Try it
Retype, character for character, the line containing "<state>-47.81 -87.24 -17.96" along with each line after it through the end of the data, and only those.

━━━ Provided material

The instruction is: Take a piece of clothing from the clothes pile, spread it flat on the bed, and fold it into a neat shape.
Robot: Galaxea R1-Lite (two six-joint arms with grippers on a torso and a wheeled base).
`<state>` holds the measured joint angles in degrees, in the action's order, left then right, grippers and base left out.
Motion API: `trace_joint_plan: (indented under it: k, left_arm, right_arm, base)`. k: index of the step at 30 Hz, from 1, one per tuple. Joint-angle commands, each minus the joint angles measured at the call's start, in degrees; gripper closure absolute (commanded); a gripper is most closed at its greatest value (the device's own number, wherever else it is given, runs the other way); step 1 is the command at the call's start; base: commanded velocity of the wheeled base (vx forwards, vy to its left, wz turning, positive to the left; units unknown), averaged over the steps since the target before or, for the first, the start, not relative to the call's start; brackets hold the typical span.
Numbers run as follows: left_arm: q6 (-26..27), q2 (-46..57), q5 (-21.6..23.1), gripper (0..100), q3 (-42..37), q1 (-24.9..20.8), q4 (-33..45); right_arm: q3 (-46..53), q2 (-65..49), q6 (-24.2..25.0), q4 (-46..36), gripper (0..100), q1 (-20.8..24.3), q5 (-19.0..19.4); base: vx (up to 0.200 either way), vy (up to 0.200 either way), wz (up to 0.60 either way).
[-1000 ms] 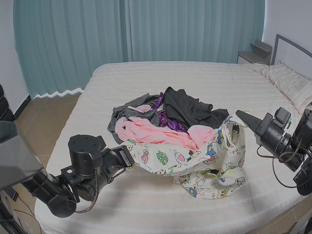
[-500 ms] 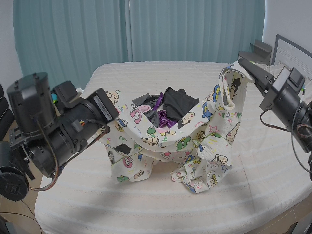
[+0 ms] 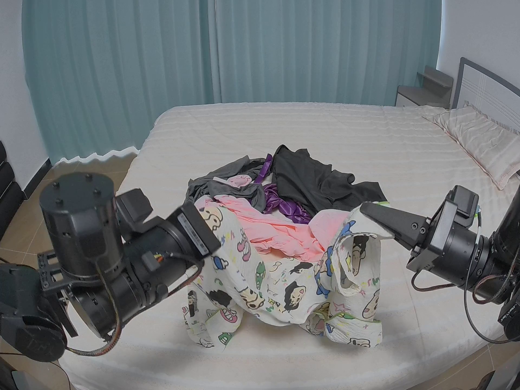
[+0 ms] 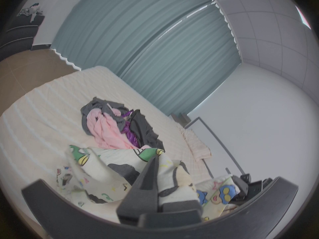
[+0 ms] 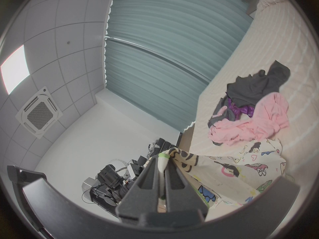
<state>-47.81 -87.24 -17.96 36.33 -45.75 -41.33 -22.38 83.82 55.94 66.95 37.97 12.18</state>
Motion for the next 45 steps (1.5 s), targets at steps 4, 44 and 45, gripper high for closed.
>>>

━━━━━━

Result for this exercise
<state>-47.81 -87.24 -17.96 36.33 -45.75 -41.33 -22.38 83.82 55.94 66.95 37.97 12.18</state>
Motion for the next 45 steps (1.5 s), targets at steps 4, 44 and 45, gripper high for closed.
>>>

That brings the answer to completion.